Putting a Number on Restoring COLAs

The virtual elimination of cost-of-living adjustments (COLAs) for New Jersey retirees was the linchpin of the 2011 reforms.  In a July 14, 2011 press release the governor claimed savings of:

  • $79 Billion in State Contribution Savings: Over the next 30 years, the state pension contribution will be $148 billion, a projected savings of nearly $80 billion. Without reform, the state was projected to contribute $227 billion over the same period.
  • $43 Billion in Local Government Contribution Savings: Over the next 30 years, local government pension contributions will be $70 billion, a projected savings of nearly $43 billion. Without reform, local governments were projected to contribute $113 billion over the same period.

Now that COLAs have been ruled to be a contractual right how much will it cost to make retirees whole?

Extrapolating from official proclamations of savings it would be about $100 billion in contributions over 30 years if the plan had another 30 years of existence.  It doesn’t.

COLAs were suspended as of August 1, 2011 and according to the Division of Pensions Fact Sheet #18:

Prior to the enactment of Chapter 78, P.L. 2011, the Pension Adjustment Program provided a cost-of-living adjustment (or COLA) to retirees and their eligible survivors if receiving a monthly retirement allowance from one of the state-administered retirement systems. The first COLA was paid in the 25th month after the date of retirement. Subsequent cost-of-living adjustments were computed annually and the adjustment was reflected in the February 1st check (which is payment for the month of January). If a beneficiary was entitled to receive a monthly pension upon a retiree’s death, the COLA was applied to that benefit based upon the year of retirement.
To calculate the COLA, the Division of Pensions and Benefits used the CPI for Urban Wage Earners and Clerical Workers (CPI-W), U.S. City Average, All Items, 1982-84=100. The rate of increase was equal to 60 percent of the percentage of change between the average CPI for the calendar year in which the member retired and the average CPI for the 12 month period ending August 31st immediately preceding the year when the adjustment was payable.

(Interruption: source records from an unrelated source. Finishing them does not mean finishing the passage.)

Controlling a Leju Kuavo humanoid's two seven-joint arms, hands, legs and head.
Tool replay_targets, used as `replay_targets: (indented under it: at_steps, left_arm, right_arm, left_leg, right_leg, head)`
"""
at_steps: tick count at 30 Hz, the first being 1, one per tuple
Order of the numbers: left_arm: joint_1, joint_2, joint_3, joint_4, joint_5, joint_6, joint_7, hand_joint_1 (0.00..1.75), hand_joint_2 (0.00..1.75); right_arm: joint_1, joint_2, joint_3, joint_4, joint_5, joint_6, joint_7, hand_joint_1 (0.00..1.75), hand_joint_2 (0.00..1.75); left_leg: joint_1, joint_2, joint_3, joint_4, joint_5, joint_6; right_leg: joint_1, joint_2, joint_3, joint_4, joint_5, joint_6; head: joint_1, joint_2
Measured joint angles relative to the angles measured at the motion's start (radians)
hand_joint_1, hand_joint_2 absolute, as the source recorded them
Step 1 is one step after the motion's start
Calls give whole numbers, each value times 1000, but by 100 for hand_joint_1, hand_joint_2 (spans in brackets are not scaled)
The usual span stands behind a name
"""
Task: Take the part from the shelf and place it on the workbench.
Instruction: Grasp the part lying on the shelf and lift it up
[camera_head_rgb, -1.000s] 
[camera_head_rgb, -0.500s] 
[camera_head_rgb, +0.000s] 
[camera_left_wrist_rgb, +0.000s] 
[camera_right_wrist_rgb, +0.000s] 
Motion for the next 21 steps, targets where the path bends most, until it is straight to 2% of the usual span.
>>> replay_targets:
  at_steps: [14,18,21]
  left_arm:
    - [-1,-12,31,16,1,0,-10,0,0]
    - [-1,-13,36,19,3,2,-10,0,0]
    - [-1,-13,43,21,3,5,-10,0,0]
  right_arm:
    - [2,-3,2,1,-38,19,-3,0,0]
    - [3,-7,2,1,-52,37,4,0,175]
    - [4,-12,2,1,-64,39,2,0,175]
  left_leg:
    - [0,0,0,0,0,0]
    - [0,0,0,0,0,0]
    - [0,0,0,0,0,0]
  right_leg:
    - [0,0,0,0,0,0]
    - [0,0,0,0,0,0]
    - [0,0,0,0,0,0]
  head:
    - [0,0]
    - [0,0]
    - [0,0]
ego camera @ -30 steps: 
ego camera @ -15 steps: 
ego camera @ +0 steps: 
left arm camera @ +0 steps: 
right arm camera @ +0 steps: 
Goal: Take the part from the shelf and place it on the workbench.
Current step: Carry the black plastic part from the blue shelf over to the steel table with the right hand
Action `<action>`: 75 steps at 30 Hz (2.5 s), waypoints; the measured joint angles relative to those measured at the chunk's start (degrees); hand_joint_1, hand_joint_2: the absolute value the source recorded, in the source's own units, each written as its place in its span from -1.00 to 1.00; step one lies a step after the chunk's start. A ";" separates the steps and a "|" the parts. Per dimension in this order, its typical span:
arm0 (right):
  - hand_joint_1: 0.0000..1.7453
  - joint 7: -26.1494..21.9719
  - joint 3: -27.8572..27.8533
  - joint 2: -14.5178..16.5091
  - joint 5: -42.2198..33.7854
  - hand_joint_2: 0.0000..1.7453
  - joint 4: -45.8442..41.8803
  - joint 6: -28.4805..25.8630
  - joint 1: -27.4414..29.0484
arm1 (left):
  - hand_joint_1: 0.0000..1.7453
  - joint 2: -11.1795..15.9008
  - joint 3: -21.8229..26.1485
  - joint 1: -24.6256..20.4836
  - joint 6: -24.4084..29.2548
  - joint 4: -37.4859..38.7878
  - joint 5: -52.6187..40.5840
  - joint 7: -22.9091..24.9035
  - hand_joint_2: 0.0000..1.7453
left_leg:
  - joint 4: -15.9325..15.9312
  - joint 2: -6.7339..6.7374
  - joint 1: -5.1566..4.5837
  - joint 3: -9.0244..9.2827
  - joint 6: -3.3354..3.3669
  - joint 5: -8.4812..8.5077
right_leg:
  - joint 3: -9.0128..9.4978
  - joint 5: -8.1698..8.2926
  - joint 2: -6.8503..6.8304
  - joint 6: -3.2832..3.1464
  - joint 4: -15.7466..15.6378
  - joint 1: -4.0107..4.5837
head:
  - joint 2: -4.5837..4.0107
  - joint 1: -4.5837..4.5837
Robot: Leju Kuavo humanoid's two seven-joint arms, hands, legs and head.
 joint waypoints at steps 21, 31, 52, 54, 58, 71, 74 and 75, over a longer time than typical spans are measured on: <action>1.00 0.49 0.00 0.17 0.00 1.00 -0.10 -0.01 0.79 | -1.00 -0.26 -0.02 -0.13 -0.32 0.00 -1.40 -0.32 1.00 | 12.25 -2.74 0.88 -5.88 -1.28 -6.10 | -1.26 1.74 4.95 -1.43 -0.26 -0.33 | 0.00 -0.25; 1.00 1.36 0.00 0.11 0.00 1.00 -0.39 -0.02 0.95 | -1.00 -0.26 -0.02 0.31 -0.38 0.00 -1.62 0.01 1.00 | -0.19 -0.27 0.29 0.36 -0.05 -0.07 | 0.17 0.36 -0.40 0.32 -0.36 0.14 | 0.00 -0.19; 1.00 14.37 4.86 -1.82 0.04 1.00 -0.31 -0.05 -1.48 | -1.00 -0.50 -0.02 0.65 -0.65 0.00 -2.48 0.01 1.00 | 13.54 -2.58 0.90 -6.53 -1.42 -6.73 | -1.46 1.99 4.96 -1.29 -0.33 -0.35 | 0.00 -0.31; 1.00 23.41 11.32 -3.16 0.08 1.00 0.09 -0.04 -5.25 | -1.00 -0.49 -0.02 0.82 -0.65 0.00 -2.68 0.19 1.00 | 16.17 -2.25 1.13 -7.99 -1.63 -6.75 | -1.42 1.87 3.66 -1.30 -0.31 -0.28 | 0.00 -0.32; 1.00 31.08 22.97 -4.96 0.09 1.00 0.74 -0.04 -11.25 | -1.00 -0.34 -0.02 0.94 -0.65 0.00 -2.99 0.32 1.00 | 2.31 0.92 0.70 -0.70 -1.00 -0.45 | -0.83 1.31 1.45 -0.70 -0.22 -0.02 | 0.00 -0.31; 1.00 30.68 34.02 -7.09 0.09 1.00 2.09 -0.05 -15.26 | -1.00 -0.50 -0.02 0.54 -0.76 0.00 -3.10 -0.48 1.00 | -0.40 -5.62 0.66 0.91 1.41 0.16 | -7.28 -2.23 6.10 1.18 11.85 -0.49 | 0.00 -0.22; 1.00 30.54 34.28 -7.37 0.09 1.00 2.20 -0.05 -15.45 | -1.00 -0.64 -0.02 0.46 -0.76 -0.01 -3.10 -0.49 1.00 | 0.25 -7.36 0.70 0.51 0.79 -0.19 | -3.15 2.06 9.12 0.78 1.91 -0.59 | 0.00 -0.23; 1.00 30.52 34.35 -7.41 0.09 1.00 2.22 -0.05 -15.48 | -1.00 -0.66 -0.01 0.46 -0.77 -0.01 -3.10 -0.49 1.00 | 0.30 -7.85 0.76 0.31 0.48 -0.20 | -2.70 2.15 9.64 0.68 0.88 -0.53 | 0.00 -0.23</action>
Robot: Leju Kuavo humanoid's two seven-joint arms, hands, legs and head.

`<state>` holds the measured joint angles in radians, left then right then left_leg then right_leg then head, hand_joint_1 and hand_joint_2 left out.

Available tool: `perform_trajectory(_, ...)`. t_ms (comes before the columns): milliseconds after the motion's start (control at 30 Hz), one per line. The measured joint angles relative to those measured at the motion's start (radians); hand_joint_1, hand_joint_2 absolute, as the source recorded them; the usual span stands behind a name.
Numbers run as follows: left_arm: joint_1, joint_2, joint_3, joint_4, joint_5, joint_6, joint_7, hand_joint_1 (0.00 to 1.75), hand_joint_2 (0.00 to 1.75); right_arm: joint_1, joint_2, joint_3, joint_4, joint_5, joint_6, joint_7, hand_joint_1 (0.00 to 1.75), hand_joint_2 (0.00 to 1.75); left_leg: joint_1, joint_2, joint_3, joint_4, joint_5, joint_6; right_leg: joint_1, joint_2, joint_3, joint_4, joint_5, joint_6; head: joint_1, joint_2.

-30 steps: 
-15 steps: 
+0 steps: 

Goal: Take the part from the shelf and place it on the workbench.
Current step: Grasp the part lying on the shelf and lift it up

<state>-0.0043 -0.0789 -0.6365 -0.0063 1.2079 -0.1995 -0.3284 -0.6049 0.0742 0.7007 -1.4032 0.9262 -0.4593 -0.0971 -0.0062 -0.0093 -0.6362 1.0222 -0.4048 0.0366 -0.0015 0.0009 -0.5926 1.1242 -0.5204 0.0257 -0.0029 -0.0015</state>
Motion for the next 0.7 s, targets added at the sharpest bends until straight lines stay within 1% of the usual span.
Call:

Using that as a road map with numbers coming from the CPI-W table a retiree who got a check for $1,000 in July, 2011 would now be getting a check for $1,037.18 if the COLAs continued.  Through July, 2014 that retiree would have been shortchanged by $822.*

Assuming $9 billion is currently being paid out to retirees and depending on the interest adjustment, if any, that amounts to about $600 million that is now due to current retirees in lost COLAs with another $30 million liability accumulating monthly.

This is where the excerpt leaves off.